What needs to be done: Please copy each line below that contains the word "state".
*** Block opens ***
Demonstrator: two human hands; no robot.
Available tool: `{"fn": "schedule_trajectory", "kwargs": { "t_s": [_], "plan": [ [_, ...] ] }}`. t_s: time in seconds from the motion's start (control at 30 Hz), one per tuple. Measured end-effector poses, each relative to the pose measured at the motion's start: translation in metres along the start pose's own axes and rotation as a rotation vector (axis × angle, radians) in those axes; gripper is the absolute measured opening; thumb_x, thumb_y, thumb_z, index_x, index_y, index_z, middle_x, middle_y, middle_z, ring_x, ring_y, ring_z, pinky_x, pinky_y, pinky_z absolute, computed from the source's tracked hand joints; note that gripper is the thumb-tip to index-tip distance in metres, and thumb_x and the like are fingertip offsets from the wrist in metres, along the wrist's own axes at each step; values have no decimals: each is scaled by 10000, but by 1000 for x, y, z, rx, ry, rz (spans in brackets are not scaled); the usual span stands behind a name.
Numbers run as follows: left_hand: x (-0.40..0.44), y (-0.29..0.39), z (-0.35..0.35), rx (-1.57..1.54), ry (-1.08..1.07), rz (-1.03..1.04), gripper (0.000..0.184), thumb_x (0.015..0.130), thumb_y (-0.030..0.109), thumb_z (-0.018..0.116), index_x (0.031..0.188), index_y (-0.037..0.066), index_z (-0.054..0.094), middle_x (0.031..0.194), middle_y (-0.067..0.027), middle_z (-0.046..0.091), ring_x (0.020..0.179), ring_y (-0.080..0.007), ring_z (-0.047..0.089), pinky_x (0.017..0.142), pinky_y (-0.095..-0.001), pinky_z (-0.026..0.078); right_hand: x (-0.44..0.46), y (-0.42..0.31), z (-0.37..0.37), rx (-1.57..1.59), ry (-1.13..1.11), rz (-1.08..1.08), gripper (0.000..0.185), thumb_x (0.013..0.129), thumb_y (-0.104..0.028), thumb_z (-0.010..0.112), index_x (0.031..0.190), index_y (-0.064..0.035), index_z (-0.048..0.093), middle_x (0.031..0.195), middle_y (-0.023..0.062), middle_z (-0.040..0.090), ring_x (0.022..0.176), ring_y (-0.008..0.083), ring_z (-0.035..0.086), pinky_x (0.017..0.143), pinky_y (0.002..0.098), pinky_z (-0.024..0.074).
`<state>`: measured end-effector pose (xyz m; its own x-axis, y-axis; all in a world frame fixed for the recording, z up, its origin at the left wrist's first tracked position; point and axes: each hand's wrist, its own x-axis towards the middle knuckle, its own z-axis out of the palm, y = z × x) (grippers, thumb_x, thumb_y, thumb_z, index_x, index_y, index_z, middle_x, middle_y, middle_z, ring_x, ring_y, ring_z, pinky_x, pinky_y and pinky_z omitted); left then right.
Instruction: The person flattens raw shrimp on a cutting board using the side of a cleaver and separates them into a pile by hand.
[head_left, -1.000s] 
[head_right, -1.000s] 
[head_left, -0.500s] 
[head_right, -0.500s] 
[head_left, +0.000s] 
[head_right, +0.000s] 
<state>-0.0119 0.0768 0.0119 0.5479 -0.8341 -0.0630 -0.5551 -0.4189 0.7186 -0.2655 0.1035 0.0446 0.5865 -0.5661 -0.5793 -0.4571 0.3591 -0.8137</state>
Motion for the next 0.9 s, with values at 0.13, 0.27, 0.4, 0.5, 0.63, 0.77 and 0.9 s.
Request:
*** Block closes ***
Output of the exercise:
`<state>`: measured end-effector pose (xyz m; its own x-axis, y-axis; all in a world frame fixed for the recording, z up, its origin at the left wrist's first tracked position; point and axes: each hand's wrist, its own x-axis towards the middle knuckle, its own z-axis out of the palm, y = z × x) (grippers, thumb_x, thumb_y, thumb_z, index_x, index_y, index_z, middle_x, middle_y, middle_z, ring_x, ring_y, ring_z, pinky_x, pinky_y and pinky_z omitted); left then right.
<state>-0.0119 0.0768 0.0119 0.5479 -0.8341 -0.0630 -0.5551 -0.4189 0.7186 -0.2655 0.1035 0.0446 0.5865 -0.5661 -0.5793 -0.4571 0.3591 -0.8137</state>

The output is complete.